[Dataset items]

--- START ---

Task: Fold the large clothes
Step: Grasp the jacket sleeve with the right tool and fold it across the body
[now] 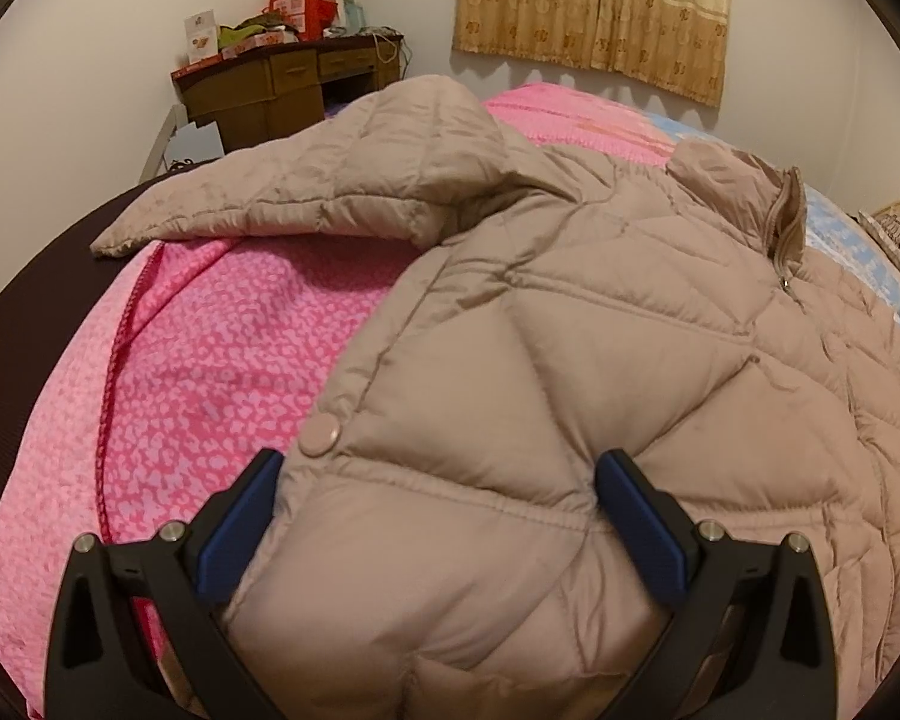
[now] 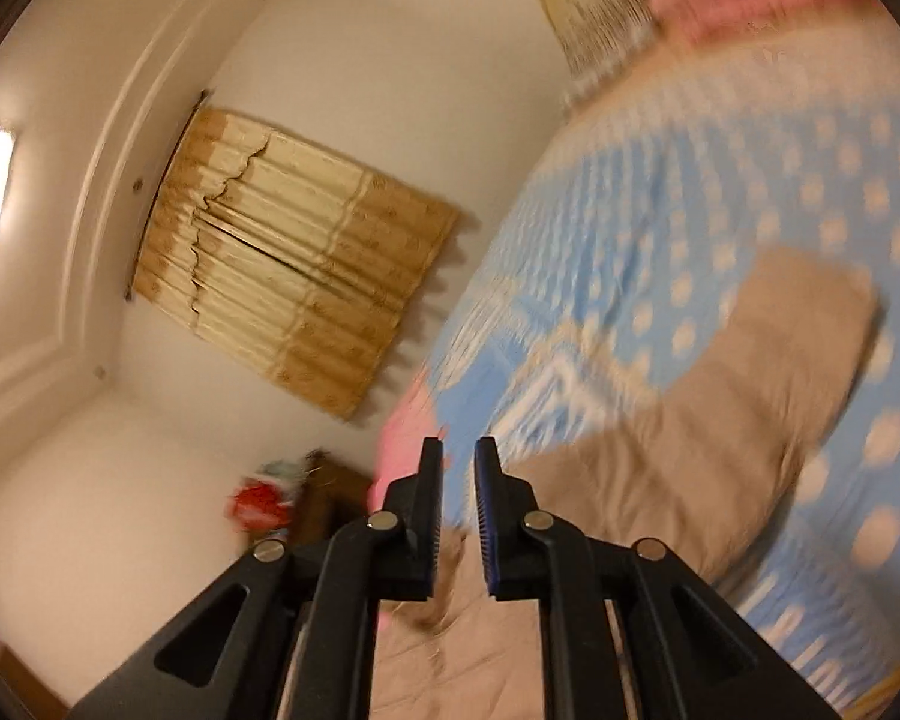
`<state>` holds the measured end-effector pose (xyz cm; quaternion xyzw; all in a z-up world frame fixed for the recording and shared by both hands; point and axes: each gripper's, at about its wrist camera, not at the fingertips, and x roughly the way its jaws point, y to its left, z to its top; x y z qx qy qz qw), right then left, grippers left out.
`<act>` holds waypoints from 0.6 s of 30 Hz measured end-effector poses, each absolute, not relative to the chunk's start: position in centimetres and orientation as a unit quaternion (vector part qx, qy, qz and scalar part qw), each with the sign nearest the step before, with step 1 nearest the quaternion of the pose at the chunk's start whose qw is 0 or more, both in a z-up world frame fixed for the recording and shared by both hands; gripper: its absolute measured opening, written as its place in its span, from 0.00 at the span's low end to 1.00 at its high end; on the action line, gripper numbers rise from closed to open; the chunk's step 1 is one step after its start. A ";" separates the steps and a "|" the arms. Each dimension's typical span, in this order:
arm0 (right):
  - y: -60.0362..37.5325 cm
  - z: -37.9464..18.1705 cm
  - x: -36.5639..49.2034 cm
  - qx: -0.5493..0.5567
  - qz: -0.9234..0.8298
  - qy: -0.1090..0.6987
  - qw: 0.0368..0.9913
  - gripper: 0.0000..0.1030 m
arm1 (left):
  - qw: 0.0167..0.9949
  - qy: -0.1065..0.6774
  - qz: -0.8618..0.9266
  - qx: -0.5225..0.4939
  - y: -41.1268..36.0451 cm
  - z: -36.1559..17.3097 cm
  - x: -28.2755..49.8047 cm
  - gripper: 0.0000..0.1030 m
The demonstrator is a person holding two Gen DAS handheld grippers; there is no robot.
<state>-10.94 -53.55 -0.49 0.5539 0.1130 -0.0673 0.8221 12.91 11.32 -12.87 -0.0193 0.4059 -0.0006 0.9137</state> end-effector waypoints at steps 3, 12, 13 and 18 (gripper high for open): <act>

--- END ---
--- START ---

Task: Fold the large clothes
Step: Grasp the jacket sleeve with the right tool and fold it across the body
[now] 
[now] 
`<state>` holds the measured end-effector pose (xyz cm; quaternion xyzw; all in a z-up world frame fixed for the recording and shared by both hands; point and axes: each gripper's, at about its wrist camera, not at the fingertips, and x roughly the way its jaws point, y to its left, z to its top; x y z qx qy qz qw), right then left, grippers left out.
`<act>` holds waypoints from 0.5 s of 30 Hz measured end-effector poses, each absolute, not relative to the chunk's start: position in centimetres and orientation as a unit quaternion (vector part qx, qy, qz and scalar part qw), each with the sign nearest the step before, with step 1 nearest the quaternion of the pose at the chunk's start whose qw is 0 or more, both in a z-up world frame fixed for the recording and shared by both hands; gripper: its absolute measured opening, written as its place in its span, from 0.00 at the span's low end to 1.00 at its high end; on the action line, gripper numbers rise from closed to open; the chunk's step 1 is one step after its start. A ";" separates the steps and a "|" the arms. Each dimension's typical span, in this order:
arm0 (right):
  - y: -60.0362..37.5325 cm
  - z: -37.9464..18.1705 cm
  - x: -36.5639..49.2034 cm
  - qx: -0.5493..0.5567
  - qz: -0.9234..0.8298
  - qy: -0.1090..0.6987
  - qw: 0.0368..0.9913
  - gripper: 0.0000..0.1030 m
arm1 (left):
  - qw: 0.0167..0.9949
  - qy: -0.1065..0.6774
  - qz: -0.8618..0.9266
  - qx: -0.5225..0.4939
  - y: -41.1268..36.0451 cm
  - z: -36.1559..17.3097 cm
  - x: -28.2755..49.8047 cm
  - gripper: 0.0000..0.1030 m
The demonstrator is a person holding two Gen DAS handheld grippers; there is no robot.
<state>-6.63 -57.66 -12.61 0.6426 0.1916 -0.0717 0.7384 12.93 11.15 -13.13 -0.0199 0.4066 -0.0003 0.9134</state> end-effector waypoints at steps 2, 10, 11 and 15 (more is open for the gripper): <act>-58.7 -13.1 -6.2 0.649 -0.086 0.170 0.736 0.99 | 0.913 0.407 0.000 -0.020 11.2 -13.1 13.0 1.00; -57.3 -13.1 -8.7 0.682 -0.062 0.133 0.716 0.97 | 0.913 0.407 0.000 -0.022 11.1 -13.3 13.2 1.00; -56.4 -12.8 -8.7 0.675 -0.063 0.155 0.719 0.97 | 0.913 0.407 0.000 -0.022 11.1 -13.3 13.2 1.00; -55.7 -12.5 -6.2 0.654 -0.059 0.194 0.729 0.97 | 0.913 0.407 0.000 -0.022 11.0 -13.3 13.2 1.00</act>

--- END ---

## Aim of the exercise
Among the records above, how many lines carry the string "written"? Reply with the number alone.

## Solution for this exercise
2